Saturday, September 26, 2009
The Jerry Thomas Project The Brandy Cocktail
Oh Julie and Julia, taking the blogosphere to a whole new level. I was quite sure that you couldn’t turn a child’s action figure into a feature film but the colossal hit Transformers proved why I am still standing behind a bar and not working for a big studio in L.A. So I certainly could never have guessed that you could turn a blog about epicurean cooking into what is one of this summer’s most talked about movies. But it inspired me to make all of Jerry Thomas’s cocktails and put it on my blog. Jerry Thomas isn’t a name you hear often, even in the upper echelon mixology world. It’s too bad most of us don’t know more about him as he is considered the father of American mixology and published the first cocktail recipe book, Jerry Thomas’s Bartenders Guide.

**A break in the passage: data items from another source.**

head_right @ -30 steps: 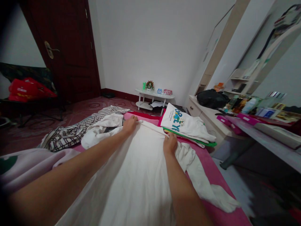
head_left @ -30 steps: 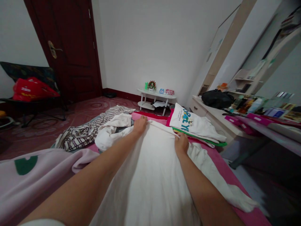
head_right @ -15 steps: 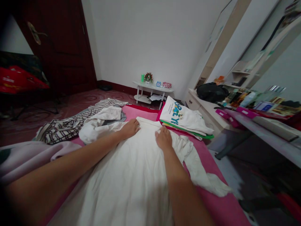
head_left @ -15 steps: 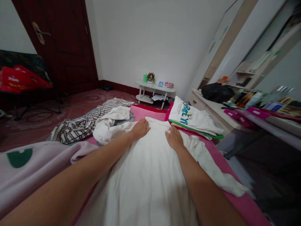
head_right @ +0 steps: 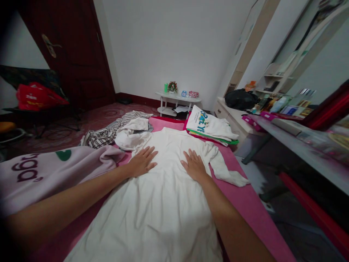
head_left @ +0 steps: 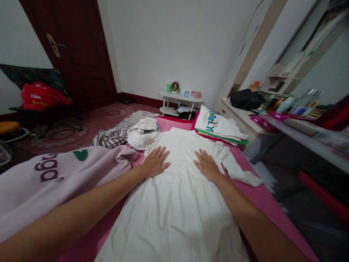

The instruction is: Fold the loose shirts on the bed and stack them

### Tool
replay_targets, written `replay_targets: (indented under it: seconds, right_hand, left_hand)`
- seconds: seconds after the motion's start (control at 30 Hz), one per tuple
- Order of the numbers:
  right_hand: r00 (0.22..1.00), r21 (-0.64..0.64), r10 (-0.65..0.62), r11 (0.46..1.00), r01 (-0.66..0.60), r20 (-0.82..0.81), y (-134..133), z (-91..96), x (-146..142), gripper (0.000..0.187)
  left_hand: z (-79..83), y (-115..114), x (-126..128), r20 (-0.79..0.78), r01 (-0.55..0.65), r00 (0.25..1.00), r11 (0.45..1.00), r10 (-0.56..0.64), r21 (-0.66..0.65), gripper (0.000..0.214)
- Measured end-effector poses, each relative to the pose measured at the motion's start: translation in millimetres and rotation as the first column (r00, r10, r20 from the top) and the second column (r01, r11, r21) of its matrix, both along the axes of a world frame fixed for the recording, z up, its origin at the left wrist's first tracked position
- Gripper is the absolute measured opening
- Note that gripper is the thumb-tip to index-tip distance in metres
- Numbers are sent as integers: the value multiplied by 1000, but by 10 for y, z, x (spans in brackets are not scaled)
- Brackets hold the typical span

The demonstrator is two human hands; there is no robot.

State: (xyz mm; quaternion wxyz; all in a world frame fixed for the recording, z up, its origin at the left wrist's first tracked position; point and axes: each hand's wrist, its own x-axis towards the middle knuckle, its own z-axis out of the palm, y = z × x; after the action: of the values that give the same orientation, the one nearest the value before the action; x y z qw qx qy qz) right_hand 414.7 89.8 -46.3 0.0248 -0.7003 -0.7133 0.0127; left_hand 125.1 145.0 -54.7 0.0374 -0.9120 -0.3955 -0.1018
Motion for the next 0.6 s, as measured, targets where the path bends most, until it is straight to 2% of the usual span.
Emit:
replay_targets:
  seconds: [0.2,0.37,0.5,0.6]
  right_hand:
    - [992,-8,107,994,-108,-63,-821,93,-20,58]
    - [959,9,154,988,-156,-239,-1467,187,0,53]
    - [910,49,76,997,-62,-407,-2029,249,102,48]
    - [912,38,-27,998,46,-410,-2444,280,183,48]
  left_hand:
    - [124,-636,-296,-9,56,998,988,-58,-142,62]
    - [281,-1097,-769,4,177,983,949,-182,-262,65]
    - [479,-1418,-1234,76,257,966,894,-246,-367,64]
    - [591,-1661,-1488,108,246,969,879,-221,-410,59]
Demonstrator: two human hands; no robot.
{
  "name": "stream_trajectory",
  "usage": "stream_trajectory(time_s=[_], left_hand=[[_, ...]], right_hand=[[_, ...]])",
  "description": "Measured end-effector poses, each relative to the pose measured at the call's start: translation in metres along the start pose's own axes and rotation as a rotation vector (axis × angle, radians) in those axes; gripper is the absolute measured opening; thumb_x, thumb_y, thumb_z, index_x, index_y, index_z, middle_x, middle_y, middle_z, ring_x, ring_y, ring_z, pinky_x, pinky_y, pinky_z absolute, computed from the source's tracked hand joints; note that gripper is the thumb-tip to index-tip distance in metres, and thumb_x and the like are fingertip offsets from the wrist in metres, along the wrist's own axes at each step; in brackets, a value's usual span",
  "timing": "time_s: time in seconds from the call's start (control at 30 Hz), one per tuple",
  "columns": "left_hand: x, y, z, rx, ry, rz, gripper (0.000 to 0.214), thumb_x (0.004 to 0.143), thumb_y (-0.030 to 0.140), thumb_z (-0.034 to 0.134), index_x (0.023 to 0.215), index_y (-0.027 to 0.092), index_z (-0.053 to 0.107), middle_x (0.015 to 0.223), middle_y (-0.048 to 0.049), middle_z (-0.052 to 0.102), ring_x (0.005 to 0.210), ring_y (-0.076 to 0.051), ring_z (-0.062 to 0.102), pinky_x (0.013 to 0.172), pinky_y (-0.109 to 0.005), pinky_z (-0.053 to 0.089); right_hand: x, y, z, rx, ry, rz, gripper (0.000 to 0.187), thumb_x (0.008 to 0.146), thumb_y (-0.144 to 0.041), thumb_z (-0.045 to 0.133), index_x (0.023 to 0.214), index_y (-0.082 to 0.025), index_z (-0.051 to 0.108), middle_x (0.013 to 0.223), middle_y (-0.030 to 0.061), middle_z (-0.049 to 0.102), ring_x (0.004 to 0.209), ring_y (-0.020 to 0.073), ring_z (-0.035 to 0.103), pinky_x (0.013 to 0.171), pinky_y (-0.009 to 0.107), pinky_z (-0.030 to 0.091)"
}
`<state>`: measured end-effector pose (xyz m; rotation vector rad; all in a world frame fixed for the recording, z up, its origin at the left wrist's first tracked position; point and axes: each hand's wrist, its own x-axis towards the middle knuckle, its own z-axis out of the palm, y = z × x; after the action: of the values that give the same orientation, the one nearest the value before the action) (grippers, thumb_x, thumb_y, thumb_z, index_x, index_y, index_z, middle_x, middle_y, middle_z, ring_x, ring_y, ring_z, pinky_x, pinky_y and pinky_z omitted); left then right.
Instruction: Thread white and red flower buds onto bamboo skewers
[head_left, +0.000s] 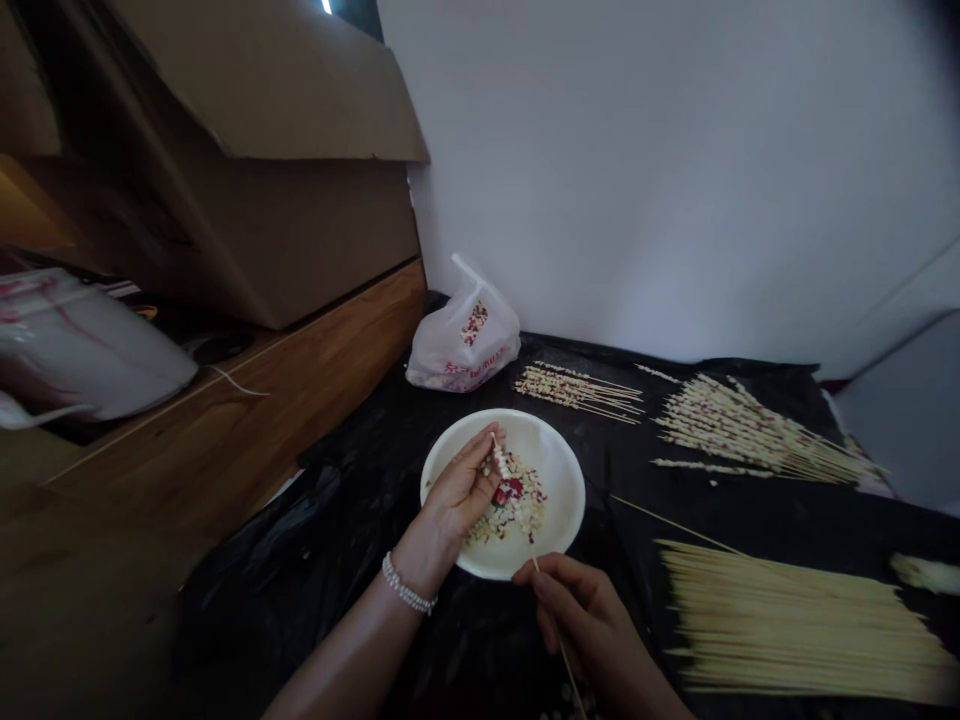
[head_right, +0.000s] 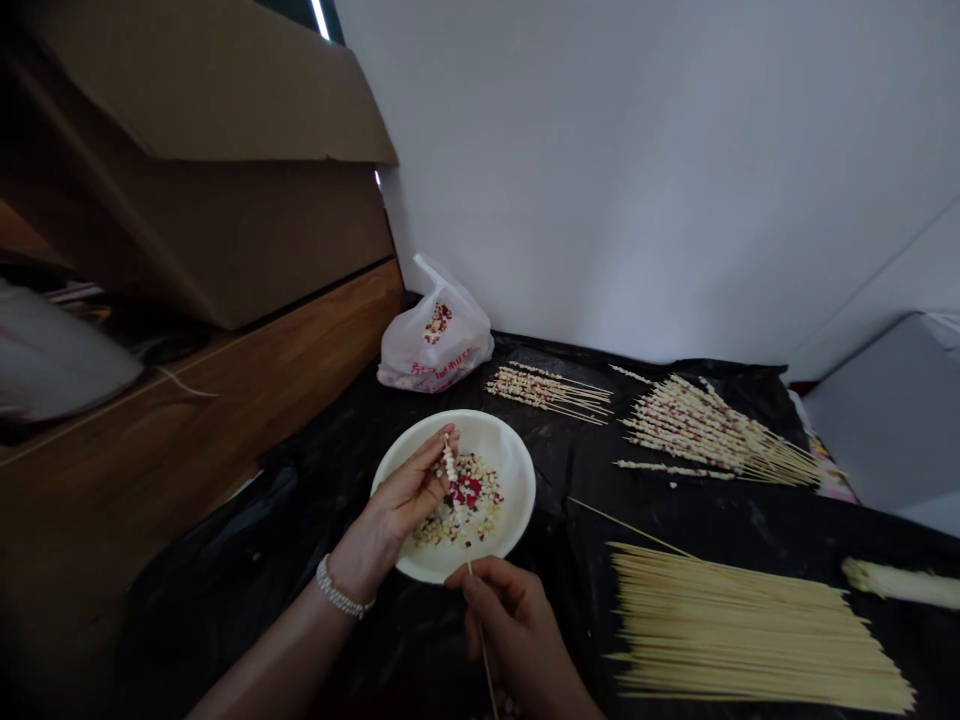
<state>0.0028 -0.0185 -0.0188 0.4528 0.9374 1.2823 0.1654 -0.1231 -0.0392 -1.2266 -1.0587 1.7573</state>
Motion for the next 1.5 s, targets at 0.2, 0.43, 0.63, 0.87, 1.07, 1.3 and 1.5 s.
stream_trajectory(time_s=[0.2, 0.43, 0.63, 0.87, 1.07, 1.3, 1.5], left_hand=[[0.014, -0.008, 0.001, -0.022, 0.019, -0.01, 0.032, 0.073, 0.0, 0.069, 0.094, 0.022, 0.077, 0.134, -0.0074, 0.068, 0.136, -0.027, 0.052, 0.104, -0.032, 0.049], [0.004, 0.001, 0.006, -0.03, 0.025, -0.046, 0.023, 0.076, 0.007, 0.072, 0.094, 0.021, 0.077, 0.129, -0.0092, 0.07, 0.137, -0.027, 0.051, 0.102, -0.034, 0.051], [0.001, 0.001, 0.008, 0.005, -0.005, -0.027, 0.02, 0.076, 0.012, 0.075, 0.094, 0.021, 0.078, 0.13, -0.0111, 0.069, 0.138, -0.029, 0.05, 0.105, -0.035, 0.049], [-0.01, 0.004, -0.003, 0.286, -0.165, 0.157, 0.034, 0.078, 0.019, 0.075, 0.112, 0.023, 0.076, 0.139, -0.0106, 0.064, 0.143, -0.032, 0.044, 0.115, -0.046, 0.04], [-0.002, 0.002, -0.002, 0.264, -0.098, 0.105, 0.024, 0.083, 0.023, 0.071, 0.106, 0.022, 0.076, 0.138, -0.0087, 0.065, 0.14, -0.031, 0.048, 0.116, -0.046, 0.04], [0.005, 0.002, 0.009, 0.048, 0.058, -0.053, 0.015, 0.078, 0.011, 0.074, 0.09, 0.019, 0.077, 0.128, -0.0103, 0.071, 0.136, -0.028, 0.052, 0.11, -0.036, 0.045], [0.004, 0.002, 0.012, -0.052, 0.113, -0.109, 0.016, 0.08, 0.008, 0.073, 0.093, 0.017, 0.077, 0.115, -0.009, 0.076, 0.117, -0.021, 0.064, 0.095, -0.025, 0.052]], right_hand=[[-0.001, -0.003, 0.001, 0.038, -0.01, -0.003, 0.048, 0.081, -0.065, 0.071, 0.082, -0.016, 0.072, 0.043, -0.0079, 0.047, 0.039, 0.0066, 0.029, 0.044, 0.022, 0.016], [0.0, -0.002, 0.001, 0.057, -0.012, 0.011, 0.049, 0.079, -0.066, 0.073, 0.081, -0.017, 0.072, 0.042, -0.0081, 0.047, 0.037, 0.0053, 0.028, 0.042, 0.021, 0.015], [0.001, -0.004, 0.001, 0.091, 0.0, 0.017, 0.05, 0.078, -0.067, 0.074, 0.082, -0.018, 0.072, 0.042, -0.0083, 0.047, 0.036, 0.0043, 0.027, 0.041, 0.021, 0.014], [0.001, -0.005, 0.002, 0.151, -0.013, 0.048, 0.052, 0.074, -0.068, 0.077, 0.08, -0.016, 0.072, 0.041, -0.0086, 0.048, 0.034, 0.0034, 0.027, 0.038, 0.019, 0.014], [-0.001, -0.005, 0.001, 0.182, -0.03, 0.05, 0.051, 0.076, -0.066, 0.077, 0.082, -0.016, 0.073, 0.042, -0.0084, 0.049, 0.033, 0.0023, 0.025, 0.037, 0.018, 0.013], [-0.001, -0.002, 0.001, 0.259, -0.034, 0.058, 0.045, 0.077, -0.061, 0.079, 0.081, -0.016, 0.074, 0.041, -0.0083, 0.049, 0.035, 0.0027, 0.026, 0.039, 0.019, 0.012], [0.0, -0.001, -0.001, 0.271, -0.006, 0.052, 0.043, 0.078, -0.058, 0.079, 0.084, -0.016, 0.075, 0.041, -0.0085, 0.048, 0.037, 0.0035, 0.025, 0.041, 0.021, 0.012]])
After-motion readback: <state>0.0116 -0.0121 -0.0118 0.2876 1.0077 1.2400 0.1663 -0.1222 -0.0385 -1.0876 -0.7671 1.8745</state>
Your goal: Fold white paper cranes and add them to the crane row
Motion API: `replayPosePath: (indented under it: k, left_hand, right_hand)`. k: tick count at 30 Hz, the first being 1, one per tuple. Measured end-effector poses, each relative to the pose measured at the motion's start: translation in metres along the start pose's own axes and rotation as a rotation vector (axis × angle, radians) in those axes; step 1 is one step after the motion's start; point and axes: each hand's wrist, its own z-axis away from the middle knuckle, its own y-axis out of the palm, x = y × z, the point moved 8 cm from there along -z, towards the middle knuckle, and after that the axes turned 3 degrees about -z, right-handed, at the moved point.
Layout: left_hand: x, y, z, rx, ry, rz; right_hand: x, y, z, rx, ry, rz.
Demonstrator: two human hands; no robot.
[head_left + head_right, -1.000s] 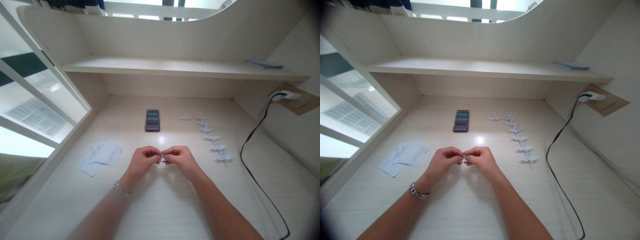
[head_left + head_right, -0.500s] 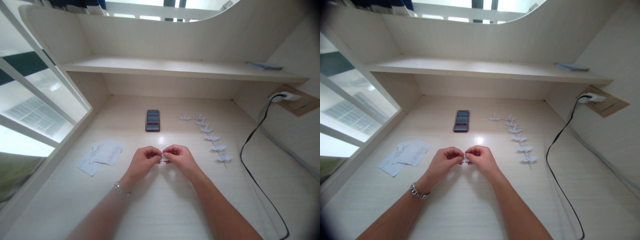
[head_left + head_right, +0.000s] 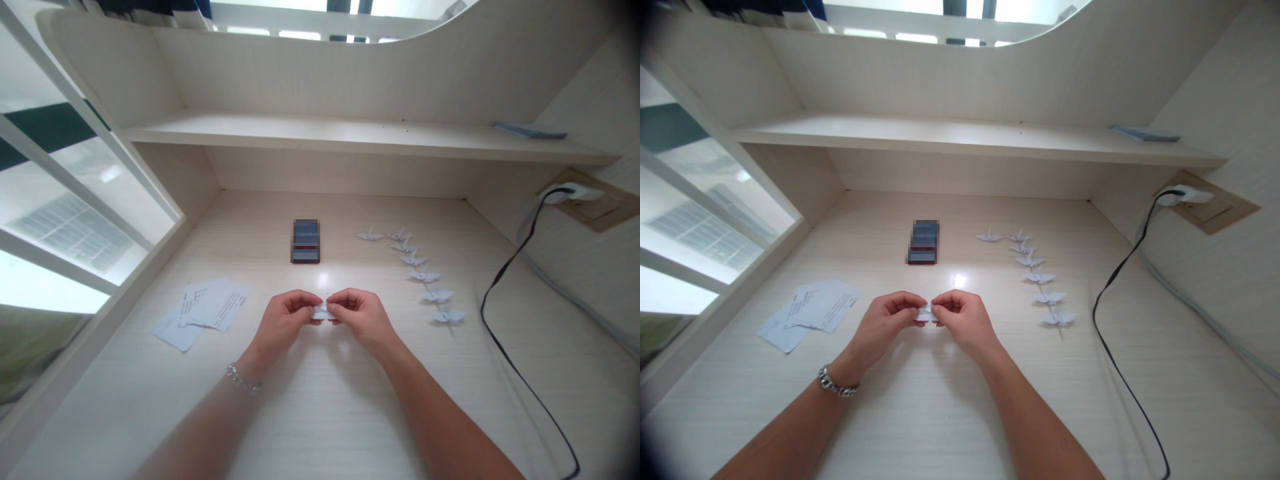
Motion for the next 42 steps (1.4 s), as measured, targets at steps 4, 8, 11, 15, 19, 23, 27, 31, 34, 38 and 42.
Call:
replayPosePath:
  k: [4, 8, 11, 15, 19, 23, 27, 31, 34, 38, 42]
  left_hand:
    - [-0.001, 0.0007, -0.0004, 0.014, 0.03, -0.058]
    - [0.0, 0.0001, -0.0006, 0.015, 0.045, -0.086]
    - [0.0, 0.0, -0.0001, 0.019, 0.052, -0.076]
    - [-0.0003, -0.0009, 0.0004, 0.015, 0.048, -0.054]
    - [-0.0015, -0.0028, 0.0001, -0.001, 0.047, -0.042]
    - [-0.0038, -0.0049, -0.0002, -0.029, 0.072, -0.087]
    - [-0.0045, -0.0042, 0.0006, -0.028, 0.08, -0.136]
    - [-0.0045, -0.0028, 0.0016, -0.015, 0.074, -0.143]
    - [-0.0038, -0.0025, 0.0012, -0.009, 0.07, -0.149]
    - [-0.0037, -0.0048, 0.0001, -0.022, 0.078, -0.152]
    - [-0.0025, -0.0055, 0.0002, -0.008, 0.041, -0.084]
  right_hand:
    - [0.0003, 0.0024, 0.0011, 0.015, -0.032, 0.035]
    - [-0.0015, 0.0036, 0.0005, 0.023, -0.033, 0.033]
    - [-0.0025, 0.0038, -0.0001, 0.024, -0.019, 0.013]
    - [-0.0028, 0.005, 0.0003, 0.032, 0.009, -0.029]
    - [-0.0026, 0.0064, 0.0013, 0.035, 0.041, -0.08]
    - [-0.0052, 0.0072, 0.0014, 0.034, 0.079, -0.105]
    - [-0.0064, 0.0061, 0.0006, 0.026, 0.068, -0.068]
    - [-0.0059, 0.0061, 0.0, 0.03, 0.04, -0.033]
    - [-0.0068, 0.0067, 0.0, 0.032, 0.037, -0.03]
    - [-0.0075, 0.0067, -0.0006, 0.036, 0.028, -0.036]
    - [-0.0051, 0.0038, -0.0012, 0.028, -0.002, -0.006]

Not only was he a master at mixing drinks, he also had a show of flare with flashy clothing and some juggling tricks.
So for the next couple of months, I will make all of Jerry Thomas’s cocktails from the book Jerry Thomas’s Bartenders Guide that was published in 1887. These cocktail recipes are all pre-prohibition and were certainly created long before the spirits market started spiraling into what after spending two days at a liquor convention will convince you has gotten completely out of control. There were certainly no TY KU’s (which is a spirit distilled from sake and yuzu that comes in a glowing green bottle) or vodkas with caffeine and guarana. I have to wonder with the plethora of vodkas on the market, who is thinking that they can out-market Absolut or Grey Goose. The people not buying one of the five major labels who decide to buy a small batch spirit are unfortunately few and already there are hundreds of choices. Not that I want to discourage the small batch distilleries, but I feel a bit overwhelmed by one spirit after another that has very similar flavor profile and slightly more or less attractive packaging.
I’ve decided to make the drinks in order of the book. The first drink is a Brandy Cocktail. Obviously, Thomas didn’t have the menagerie of glassware we are accustomed to today either. He specifies either a large, medium, or bar glass. He also doesn’t use ounces, just the measurement of wine glass.
The first drink is a Brandy Cocktail which calls for a small bar glass. As he later specifies to shake and strain it into a cocktail glass (what many call a martini glass), that is the glass I went with. He calls for 3 to 4 dashes of gum syrup, which he doesn’t give a recipe for, but I used simple syrup which we make using equal parts sugar to water. He then calls for 2 dashes of bitters (Boker’s or Angostura) and as I don’t have Boker’s bitters – I used Angostura. I have desperately tried to make Boker’s bitters but unfortunately, I have not found anywhere that sells catechu or tincture of cochineal (although it sounds like this might have only been used for color and I don’t know if it affected the taste of the bitters or not but as the recipe calls for such a large quantity I do believe that it must affect the flavor),.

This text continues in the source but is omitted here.